Two federal grants for personalized risk tracking
Currently, Dr. Schmidt is working on two federal grant projects with molecular epidemiologist Jianjun Zhang, MD, PhD. IU is one of few cancer centers that has been granted access to a U.S. government database and repository containing anonymized, long-term patient data and samples—for patients with pancreatic cancer.
The old-school research approach is to study a population of patient data and compare person to person to search for common potential biomarkers. Our approach zooms in on individual data—how did Person A’s lab results change over 10 years compared to their baseline?
This is an important nuance. Countless variables can escalate Person A’s pancreatic cancer risk compared with Persons B, C, and D. Genetics, sex, age, chronic conditions, living environment, lifestyle habits—it all combines to influence cancer development and progression.
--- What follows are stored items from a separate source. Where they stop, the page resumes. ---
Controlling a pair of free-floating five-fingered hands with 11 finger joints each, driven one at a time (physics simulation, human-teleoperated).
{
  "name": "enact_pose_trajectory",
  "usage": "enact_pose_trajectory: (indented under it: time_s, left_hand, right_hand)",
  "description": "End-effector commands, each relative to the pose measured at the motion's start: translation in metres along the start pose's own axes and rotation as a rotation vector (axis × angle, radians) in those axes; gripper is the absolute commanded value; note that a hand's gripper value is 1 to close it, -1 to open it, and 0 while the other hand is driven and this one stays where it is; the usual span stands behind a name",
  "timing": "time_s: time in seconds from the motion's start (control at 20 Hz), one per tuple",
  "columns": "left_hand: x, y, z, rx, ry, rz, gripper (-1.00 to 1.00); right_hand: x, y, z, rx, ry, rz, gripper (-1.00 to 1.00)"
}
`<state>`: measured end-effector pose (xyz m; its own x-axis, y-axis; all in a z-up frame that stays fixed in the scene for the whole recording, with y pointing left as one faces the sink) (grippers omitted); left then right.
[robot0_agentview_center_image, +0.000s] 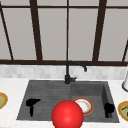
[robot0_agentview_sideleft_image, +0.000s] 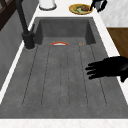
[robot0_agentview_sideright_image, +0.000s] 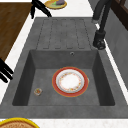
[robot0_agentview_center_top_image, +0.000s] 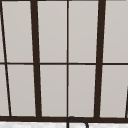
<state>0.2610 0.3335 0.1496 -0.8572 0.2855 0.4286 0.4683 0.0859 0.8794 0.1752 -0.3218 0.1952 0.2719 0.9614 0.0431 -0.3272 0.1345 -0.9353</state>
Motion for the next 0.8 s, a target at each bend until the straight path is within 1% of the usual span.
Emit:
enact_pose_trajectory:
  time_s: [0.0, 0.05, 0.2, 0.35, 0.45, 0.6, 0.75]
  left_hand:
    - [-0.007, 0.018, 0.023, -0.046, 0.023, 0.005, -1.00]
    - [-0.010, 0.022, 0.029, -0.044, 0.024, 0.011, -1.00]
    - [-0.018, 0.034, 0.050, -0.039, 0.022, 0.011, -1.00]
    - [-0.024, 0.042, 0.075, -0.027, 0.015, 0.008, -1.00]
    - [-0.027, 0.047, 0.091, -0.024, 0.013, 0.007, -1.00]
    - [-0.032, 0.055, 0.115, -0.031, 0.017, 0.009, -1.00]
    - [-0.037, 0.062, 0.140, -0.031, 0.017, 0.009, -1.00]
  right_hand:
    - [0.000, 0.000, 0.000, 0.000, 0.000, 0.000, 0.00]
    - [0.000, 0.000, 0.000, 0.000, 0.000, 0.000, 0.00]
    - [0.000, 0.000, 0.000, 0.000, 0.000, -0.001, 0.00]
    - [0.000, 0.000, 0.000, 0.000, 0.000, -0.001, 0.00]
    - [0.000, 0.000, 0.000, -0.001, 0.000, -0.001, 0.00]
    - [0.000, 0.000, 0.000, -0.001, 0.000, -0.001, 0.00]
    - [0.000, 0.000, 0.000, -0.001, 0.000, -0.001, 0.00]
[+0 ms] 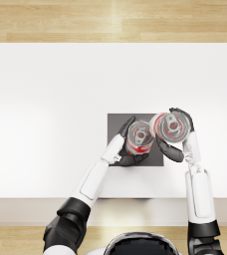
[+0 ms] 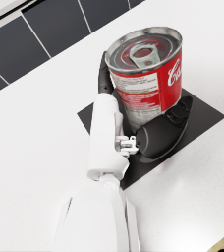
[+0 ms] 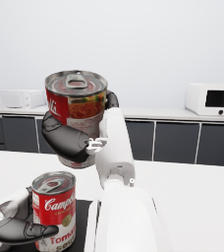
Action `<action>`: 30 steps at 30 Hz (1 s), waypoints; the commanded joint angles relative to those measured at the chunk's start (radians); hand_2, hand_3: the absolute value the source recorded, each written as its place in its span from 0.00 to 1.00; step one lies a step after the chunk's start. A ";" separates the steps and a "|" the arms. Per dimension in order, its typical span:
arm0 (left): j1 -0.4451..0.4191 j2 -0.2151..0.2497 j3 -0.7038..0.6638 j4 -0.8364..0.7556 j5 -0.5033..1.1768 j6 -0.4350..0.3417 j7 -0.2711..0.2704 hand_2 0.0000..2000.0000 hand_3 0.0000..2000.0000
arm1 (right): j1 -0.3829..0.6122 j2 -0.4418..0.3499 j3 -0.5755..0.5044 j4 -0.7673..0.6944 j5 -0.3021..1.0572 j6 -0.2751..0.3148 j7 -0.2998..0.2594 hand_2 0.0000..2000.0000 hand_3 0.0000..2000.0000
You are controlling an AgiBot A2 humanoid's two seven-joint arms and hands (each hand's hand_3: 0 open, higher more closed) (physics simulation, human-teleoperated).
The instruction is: Pick up the red can on the left and place it in the middle, then pick up the red can on the right and place it on top of the can in the middle
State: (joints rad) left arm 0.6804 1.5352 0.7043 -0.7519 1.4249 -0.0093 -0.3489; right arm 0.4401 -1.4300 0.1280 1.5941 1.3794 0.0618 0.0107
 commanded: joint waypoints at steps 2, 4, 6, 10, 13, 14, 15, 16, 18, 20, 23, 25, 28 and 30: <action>-0.128 -0.088 -0.113 -0.327 0.000 0.004 0.062 0.00 0.00 | 0.049 -0.018 0.034 0.011 0.000 0.002 0.001 1.00 0.76; -0.194 -0.127 -0.171 -0.488 0.000 0.006 0.149 0.00 0.00 | 0.063 -0.027 0.053 0.015 0.000 0.002 0.000 1.00 0.76; -0.266 -0.167 -0.249 -0.639 0.000 0.008 0.234 0.00 0.00 | 0.074 -0.036 0.079 0.022 0.000 0.002 0.000 1.00 0.76; -0.371 -0.200 -0.452 -0.794 -0.001 0.009 0.319 0.00 0.00 | 0.100 -0.054 0.113 -0.018 0.000 -0.004 -0.178 1.00 0.76; -0.427 -0.209 -0.546 -0.820 -0.001 0.009 0.338 0.00 0.00 | 0.107 -0.063 0.132 -0.071 0.000 -0.004 -0.288 1.00 0.76; -0.437 -0.209 -0.565 -0.816 -0.001 0.009 0.341 0.00 0.00 | 0.110 -0.066 0.138 -0.088 0.000 -0.005 -0.305 1.00 0.76; -0.446 -0.209 -0.579 -0.811 -0.001 0.009 0.343 0.00 0.00 | 0.109 -0.067 0.142 -0.098 0.000 -0.005 -0.318 1.00 0.76; -0.457 -0.210 -0.591 -0.817 -0.001 0.009 0.345 0.00 0.00 | 0.118 -0.073 0.146 -0.117 0.000 -0.006 -0.327 1.00 0.76; -0.464 -0.209 -0.596 -0.813 -0.001 0.009 0.347 0.00 0.00 | 0.121 -0.078 0.146 -0.141 0.000 -0.008 -0.338 1.00 0.76; -0.466 -0.205 -0.598 -0.810 -0.001 0.009 0.348 0.00 0.00 | 0.125 -0.082 0.147 -0.164 0.000 -0.011 -0.344 1.00 0.76; -0.476 -0.203 -0.597 -0.812 -0.001 0.009 0.349 0.00 0.00 | 0.129 -0.088 0.137 -0.211 0.000 -0.013 -0.348 1.00 0.76; -0.482 -0.201 -0.599 -0.811 -0.001 0.009 0.349 0.00 0.00 | 0.118 -0.087 0.143 -0.215 0.000 -0.028 -0.343 1.00 0.76; -0.488 -0.197 -0.602 -0.810 -0.001 0.009 0.349 0.00 0.00 | 0.101 -0.085 0.146 -0.226 -0.001 -0.032 -0.338 0.00 0.43; -0.493 -0.194 -0.606 -0.815 -0.001 0.009 0.349 0.00 0.00 | 0.086 -0.083 0.145 -0.194 -0.001 -0.034 -0.346 0.00 0.11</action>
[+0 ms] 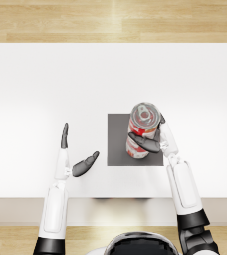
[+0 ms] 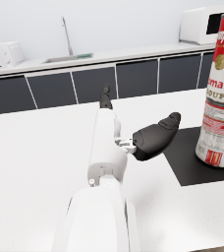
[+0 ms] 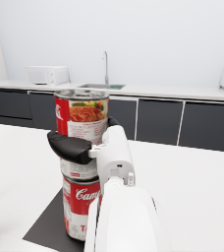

Our early research in this area was supported by an exploratory grant from the National Institutes of Health. In 2021, our researchers were awarded a $3.3 million, five-year U01 grant to delve deeper through a longitudinal research study. Potential for funding this cycle with an RO1 grant in 2024 involves longitudinal studies using nanosensor technology developed by Rajesh Sardar, PhD.
Deepening the impact of pancreatic cancer research will require a “labor of love.” To make truly meaningful change, researchers and clinicians need to follow for decades patients who are at risk and analyze their individual, long-term data for undiscovered pancreatic cancer biomarkers.
Through our research at IU Simon Comprehensive Cancer Center, our experts are pressing beyond the gold-standard to achieve personalized, more streamlined pancreatic cancer prevention, diagnosis, and treatment strategies. Research cures cancer, and our collaborations will continue to reveal discoveries that transform the management of this complex cancer.